Building a strong developer community can offer real growth opportunities for your business. That was the message coming from the talks at Voxgig’s September meetup, featuring Anil Krishnashetty and Andy Piper.
Anil Krishnashetty is a product marketing manager and prototype tester with over 13 years’ experience. He’s currently working at Contentful, who sponsor the Voxgig meetups. Contentful is an API-first service that enables you to create, design and edit content on any channel.
Developer-Centered Design
Anil has always had a passion for design and was keen to enhance the developer experience of Contentful’s open-source products. He and his team carried out prototype testing with the help of their developer communities. They answered questions on Contentful’s Slack channel, carried out developer interviews and organized peer programming sessions with developers.
These interactions helped Anil and his team source developers who were willing to test Contentful’s products in peer programming sessions. After each session, Anil’s team spent 15 minutes logging the learnings from the session into Jira, in documents they called friction logs.
Anil and his colleagues quickly realized that their designs didn’t address the issues developers were struggling with. When they observed how developers interacted with their products during the peer programming sessions, they were able to identify their pain points and to resolve those issues quickly.
How To Enhance Developer Experience Through Community
Anil offered plenty of tips to help people avail of the opportunities that their developer communities offer.

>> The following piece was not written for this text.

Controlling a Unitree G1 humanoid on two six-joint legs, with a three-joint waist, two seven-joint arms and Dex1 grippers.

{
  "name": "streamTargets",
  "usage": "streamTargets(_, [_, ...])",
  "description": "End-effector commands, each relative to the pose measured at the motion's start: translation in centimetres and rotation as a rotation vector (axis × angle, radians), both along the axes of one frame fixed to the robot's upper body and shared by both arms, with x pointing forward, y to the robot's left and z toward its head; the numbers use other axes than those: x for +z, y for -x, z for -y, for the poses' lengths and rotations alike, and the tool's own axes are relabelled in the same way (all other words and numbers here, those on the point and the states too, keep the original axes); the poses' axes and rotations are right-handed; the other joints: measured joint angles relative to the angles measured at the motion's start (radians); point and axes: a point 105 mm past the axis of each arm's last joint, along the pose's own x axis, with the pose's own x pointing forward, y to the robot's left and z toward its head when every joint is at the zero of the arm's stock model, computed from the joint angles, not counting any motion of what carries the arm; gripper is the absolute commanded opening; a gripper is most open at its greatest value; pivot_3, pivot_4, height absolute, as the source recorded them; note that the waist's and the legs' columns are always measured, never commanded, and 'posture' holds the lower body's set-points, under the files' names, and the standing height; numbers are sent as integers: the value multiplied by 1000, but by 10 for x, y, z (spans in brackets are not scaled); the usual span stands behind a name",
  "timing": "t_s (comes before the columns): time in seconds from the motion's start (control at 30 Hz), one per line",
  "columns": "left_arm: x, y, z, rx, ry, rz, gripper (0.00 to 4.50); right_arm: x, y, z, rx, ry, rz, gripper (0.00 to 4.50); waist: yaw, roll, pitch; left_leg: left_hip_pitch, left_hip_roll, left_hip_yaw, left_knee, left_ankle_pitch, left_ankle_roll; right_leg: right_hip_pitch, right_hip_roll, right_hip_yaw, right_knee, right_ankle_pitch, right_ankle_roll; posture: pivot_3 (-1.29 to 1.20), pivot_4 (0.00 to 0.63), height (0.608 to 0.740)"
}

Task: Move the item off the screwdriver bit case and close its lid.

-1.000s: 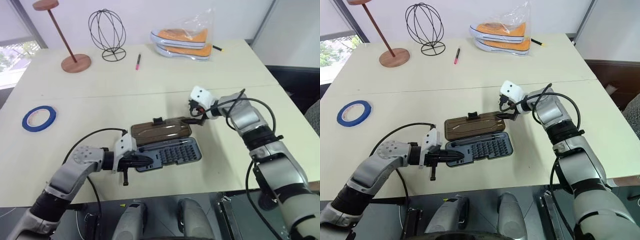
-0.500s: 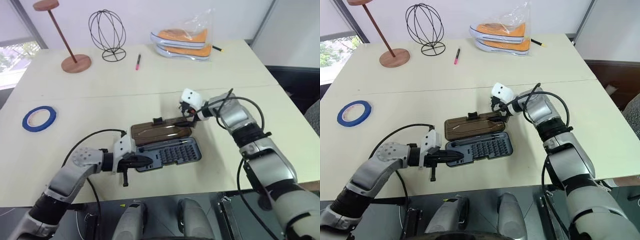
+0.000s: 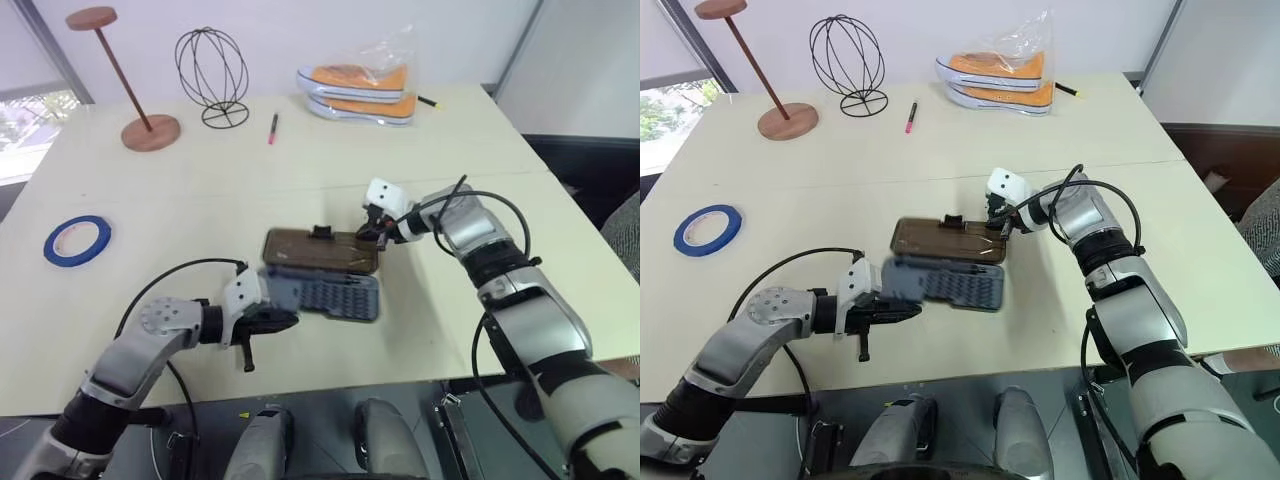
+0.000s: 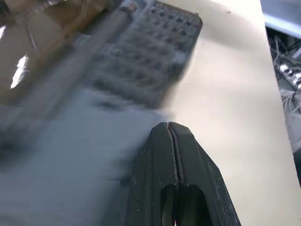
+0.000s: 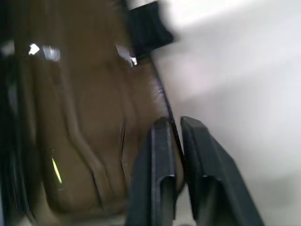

- Create A Feedback Channel – make it easy for developers to give you feedback via Google Forms and email. You can also ask developers to test your products in real time, at conferences and meetups.
- Build an internal community. You have a ready-made community of internal engineers, who can test your tools and log the pain points. They’ll give you a fresh perspective on the effectiveness of your tools.
- Start Meaningful Conversations – If you want to gain value from your community, give them value first. Engage them with interesting discussion topics and answer their questions. With the relationships you build, you’ll be able to find people who are willing to test your products.
Dev Rel In the Era of Community Everywhere
Andy Piper is a dev rel and self-confessed hardware tinkerer, who worked at Twitter during the glory days when developer communities gathered in one place. Now developer communities have migrated to multiple platforms – community is everywhere. Andy shared the challenges and opportunities and challenges ‘community everywhere’ offers to dev rel professionals.
Welcome to the Fediverse
Because community is everywhere, you now have to talk to a lot of people in a lot of places– Threads, Mastodon, GitHub, apps, blogs etc. But that’s not all – you also have to make sure that your content can be easily shared across all the platforms where your community lives. That’s where the Fediverse comes in.
The Fediverse is a decentralized network of platforms like Activity Hub and PeerTube, which allow you to retain ownership of your data and make it portable. You can transfer your content easily between platforms, save it and share it with your community wherever they source their information.
Takeaways from today’s Meetup
- Involving developers in your design process gives you an opportunity to observe how they’re interacting with their products in real time. This helps you uncover pain points you may not have been aware of and create products that bring real value to your developer communities.
- Community is everywhere, so you need to talk to more people in more places. But the good news is that they’re talking about your products in more places, which gives you the power to reach a wider community than ever before.